Copy, from the data below, each line that has the word "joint".

Data excerpt Start Marker

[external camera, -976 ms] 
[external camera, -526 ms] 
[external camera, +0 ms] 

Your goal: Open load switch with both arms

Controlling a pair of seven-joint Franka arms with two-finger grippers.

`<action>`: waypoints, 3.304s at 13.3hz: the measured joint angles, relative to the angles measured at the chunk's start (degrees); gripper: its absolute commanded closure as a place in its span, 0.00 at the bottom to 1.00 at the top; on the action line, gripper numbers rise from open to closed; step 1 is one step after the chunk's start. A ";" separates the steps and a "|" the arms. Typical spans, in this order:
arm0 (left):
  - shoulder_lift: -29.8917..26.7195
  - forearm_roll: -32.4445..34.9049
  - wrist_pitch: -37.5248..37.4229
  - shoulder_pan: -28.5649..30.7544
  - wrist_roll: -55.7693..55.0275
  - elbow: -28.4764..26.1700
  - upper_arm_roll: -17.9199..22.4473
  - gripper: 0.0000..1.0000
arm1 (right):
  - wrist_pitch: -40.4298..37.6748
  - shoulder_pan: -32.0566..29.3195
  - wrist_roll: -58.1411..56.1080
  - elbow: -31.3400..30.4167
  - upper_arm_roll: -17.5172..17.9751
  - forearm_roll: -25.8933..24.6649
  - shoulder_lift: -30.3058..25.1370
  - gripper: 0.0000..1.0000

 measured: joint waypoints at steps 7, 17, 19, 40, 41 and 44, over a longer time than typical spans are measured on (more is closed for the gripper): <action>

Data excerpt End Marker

- Result for this task:
Controlling a pair of seven-joint Franka arms with two-finger grippers.
`<action>`: waypoints, 3.304s at 13.3hz: the measured joint angles, relative to the angles measured at the chunk's start (degrees); gripper: its absolute commanded closure as a place in its span, 0.00 at the bottom to 1.00 at the top; on the action line, gripper numbers rise from open to closed; step 1 is one step after the chunk's start. A ";" separates the steps and a "|" the arms. Typical spans, in this order:
 measured: joint waypoints at steps 7, 17, 19, 40, 41 and 44, over a longer time than typical spans are measured on (more is closed for the gripper): <action>

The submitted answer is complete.